La Voix du Nord - Edition du mercredi 14 mai 2008
LA POLÉMIQUE
La rétention de sûreté contestée.
C’est la surprise de l’année ! Une mesure jamais évoquée, jamais envisagée, au fil des discours du candidat, et qui est sortie du chapeau présidentiel un jour d’août 2007, quand Nicolas Sarkozy a reçu la famille du petit Enis, enlevé à Roubaix par le récidiviste Francis Evrard.

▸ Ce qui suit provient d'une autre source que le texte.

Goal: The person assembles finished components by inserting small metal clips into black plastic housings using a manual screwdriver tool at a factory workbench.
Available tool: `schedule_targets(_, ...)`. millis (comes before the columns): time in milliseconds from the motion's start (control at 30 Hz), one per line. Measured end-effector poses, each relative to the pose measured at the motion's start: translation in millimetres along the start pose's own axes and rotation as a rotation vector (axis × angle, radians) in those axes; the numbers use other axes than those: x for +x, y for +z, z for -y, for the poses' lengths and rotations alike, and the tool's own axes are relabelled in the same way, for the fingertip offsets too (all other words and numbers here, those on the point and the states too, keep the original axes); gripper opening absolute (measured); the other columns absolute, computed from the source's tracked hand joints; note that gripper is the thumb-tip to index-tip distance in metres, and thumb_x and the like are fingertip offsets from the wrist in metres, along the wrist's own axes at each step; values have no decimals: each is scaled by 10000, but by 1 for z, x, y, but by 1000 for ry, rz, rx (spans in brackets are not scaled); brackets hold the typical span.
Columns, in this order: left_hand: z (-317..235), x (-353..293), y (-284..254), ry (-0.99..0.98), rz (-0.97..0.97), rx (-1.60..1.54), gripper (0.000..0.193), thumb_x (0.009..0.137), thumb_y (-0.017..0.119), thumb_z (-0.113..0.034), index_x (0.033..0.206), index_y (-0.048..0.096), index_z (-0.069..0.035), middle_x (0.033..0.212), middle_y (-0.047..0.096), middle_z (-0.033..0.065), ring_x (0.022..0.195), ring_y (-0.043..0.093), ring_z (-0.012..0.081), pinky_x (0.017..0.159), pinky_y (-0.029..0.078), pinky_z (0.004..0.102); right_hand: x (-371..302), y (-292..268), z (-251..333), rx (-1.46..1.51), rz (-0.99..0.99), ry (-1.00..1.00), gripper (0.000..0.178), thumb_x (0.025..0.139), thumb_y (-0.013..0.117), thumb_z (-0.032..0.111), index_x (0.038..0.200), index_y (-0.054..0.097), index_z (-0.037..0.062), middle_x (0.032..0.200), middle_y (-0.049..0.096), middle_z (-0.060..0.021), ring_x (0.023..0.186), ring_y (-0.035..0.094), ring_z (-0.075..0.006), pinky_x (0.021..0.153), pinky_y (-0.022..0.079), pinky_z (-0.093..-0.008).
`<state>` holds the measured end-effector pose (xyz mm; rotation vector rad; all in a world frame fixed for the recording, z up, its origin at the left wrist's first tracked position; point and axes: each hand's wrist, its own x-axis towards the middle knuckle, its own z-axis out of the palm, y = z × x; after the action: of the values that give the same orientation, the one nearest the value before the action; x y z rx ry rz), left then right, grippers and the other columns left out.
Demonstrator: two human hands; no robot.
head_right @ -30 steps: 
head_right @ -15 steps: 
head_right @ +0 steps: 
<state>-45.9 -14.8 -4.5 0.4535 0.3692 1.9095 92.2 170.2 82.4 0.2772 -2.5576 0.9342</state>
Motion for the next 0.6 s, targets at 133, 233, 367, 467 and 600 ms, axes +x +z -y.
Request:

L’affaire Enis, c’était comme une provocation aux antiennes sécuritaires de Nicolas Sarkozy. Déjà condamné, à peine sorti de prison, Evrard a enlevé le gamin en pleine braderie, provoquant l’émoi de tout le pays, touché par le destin du garçonnet et un temps rassuré par la fin de l’histoire : Enis est vivant, Evrard arrêté au bout de quelques heures.
Alors, sur le perron de l’Elysée, le président parle à la première personne : « Je n’ai pas dit plus aucun pédophile dehors, j’ai dit que les délinquants sexuels ne sortiraient de prison qu’à deux conditions : l’exécution de leur peine et l’examen de chacun d’entre eux par un collège de médecins pour voir s’ils sont dangereux ou pas. » Suit l’annonce de la possibilité de placer en rétention ceux qui seront jugés dangereux. Elle suscite l’effarement et le Conseil constitutionnel la repousse aux calendes grecques. Le texte est quasiment inapplicable, mais l’annonce a fait son effet.